- [WHAT THE TASK ASKS]
Search the material for lines containing the word "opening", and copy each one.
INFORMATION SHOWN Block Start
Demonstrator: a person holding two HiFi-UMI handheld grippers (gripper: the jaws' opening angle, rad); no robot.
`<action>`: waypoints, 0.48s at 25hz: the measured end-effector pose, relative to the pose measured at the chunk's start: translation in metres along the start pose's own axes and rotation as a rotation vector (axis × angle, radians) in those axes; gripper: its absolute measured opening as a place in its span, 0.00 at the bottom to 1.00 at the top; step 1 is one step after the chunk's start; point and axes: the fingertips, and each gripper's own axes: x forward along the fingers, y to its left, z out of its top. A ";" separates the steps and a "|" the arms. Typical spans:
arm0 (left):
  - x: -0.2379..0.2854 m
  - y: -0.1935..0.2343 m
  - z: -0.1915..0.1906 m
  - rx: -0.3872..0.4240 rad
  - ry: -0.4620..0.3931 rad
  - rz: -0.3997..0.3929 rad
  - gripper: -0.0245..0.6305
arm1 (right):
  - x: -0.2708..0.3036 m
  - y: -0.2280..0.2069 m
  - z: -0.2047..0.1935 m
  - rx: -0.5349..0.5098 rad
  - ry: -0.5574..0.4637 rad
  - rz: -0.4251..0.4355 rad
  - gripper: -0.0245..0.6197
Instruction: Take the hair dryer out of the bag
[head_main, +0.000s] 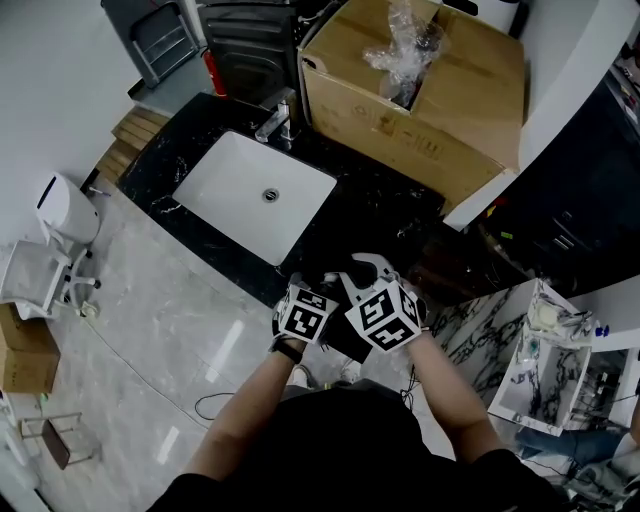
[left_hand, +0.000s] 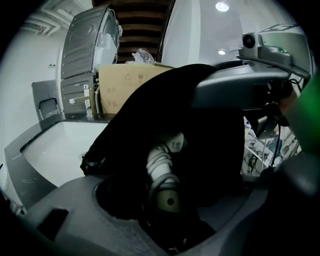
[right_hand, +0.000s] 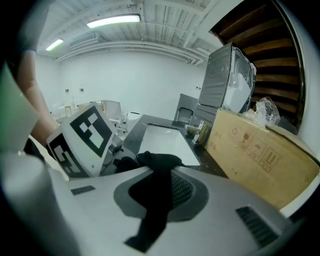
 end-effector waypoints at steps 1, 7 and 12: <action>0.002 0.000 -0.001 -0.004 0.010 -0.002 0.43 | 0.000 0.000 -0.001 0.002 -0.002 0.000 0.08; 0.016 -0.003 -0.007 -0.011 0.069 -0.007 0.43 | -0.002 -0.002 -0.008 0.019 -0.006 0.008 0.08; 0.028 -0.004 -0.014 0.000 0.130 -0.026 0.43 | -0.005 -0.002 -0.014 0.031 -0.009 0.014 0.08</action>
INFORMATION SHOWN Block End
- [ANSWER BOX]
Demonstrator: a person holding two HiFi-UMI handheld grippers (gripper: the jaws' opening angle, rad); no robot.
`<action>`: waypoints, 0.48s at 25hz: the measured end-effector pose, relative to the pose measured at the chunk's start: translation in metres along the start pose's own axes and rotation as a rotation vector (axis × angle, radians) in those axes; gripper: its absolute measured opening as a place in its span, 0.00 at the bottom to 1.00 at the top; step 1 is one step after the chunk's start; point and axes: the fingertips, and each gripper's own axes: x forward along the fingers, y to its left, z out of its top. A ";" separates the steps and a "|" the arms. Typical spans:

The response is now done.